Enrich applications are compositions of
- Pipeline: Is a program that composes modules in a predefined way and covers all aspects including ingestion, computation, and rendering of the output.
- Transform: A module that manipulates dataframes. It could change or add dataframes as it sees fit.
- App: This is a web application module that extends the default platform to provide new experiences and implement data access policies and preferences. App in Enrich context maps to a Django app This could be stand alone or built on top of renderer.
- Task: A pipeline that mainly interacts with the system and does maintenance tasks such as Backup.
- Services: A simple application that is designed to run continuously.
- Asset: A reusable library built as a python package. Asset paths can be specified in the pipeline and they get loaded before execution.
- Commands: These are remote execution commands meant for maintenance and data interogation by end-users. These commands are logged, and the output is captured.
- Idempotentcy and execution isolation
The pipeline is designed to support idempotentcy assuming that the transforms themselves support idempotency. The pipeline provides a top-level namespace to work with. By and large the pipelines from multiple applications can be executed in parallel safely if no correctness issue at the transform level. The base class of the transform provides a few features such as data versioning that enables the isolation.
A comprehensive log and metadata is kept for every run of the pipeline. This enables rapid and correct debugging of correctness problems in data. Code versions, file metadata, and environment information is logged.

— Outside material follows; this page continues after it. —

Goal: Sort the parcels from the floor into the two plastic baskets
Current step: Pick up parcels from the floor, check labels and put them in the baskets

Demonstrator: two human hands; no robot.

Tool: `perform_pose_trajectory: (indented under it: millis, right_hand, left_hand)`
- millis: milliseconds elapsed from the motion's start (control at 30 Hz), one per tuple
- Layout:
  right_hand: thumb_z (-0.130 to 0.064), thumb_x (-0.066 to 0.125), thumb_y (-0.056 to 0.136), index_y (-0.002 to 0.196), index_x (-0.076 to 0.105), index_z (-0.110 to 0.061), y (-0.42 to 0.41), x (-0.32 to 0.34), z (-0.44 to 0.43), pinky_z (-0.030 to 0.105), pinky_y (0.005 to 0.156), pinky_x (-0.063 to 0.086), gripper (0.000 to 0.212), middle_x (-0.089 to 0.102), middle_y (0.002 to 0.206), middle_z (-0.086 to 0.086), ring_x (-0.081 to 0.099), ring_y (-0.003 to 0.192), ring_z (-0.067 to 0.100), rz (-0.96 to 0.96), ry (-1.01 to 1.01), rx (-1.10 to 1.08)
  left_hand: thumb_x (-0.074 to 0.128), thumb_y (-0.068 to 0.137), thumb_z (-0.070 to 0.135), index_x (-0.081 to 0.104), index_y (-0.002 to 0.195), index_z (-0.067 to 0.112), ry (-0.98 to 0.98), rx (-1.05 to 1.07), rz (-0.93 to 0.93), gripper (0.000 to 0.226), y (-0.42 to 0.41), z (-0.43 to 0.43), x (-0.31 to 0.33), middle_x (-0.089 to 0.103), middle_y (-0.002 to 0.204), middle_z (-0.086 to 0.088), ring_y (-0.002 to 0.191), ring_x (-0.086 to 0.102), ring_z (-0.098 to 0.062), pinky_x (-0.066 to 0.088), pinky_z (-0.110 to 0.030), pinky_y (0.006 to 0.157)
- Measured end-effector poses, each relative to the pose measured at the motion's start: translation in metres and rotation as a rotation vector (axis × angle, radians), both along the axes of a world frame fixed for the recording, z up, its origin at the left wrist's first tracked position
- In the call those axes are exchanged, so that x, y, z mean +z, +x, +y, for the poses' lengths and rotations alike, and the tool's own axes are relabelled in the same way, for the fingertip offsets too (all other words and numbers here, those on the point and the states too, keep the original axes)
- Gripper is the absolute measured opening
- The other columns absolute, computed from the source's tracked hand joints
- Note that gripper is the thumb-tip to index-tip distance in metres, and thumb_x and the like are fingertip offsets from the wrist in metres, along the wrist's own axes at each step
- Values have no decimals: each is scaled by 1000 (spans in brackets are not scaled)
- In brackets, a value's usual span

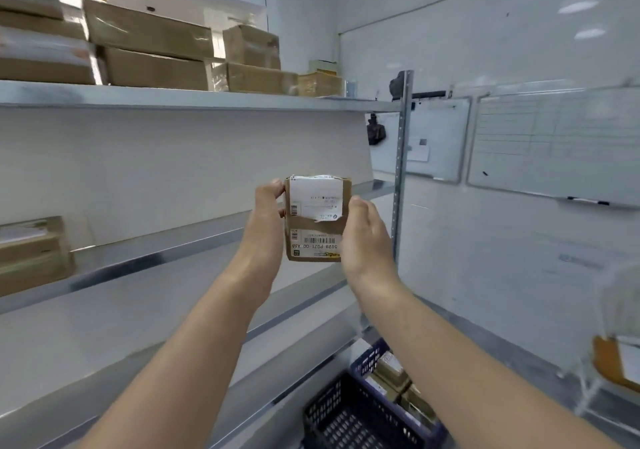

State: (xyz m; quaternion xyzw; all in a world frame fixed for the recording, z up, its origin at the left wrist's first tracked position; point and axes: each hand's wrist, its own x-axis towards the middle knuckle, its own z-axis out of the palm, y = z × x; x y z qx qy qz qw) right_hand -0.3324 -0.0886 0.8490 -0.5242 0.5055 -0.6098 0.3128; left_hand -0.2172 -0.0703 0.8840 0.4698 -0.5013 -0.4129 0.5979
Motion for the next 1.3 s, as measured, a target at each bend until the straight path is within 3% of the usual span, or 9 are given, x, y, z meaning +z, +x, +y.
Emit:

- Highlights and annotations
Transforms can capture and surface important information to the consumer of the pipeline. This is by default provided in the execution notification messages.
Each dataset computed by the transform can also be associated with detailed description and notes. This information is also surfaced appropriately so that user knows what dataset is being looked and understand all the ciritical aspects.
- Dry-run mode
The engine supports a dry-run mode and full execution mode. The former is useful to make sure all the transforms and skins are being configured correctly.
The pipeline loads assets of all applications deployed. This enables cross-application reuse of code, datasets, and knowledge.
When to Use Enrich→
The Enrich Platform is most suited for a large range of data science usecases but is not a good fit if:
- If you are using extremely large datasets (100s of TB)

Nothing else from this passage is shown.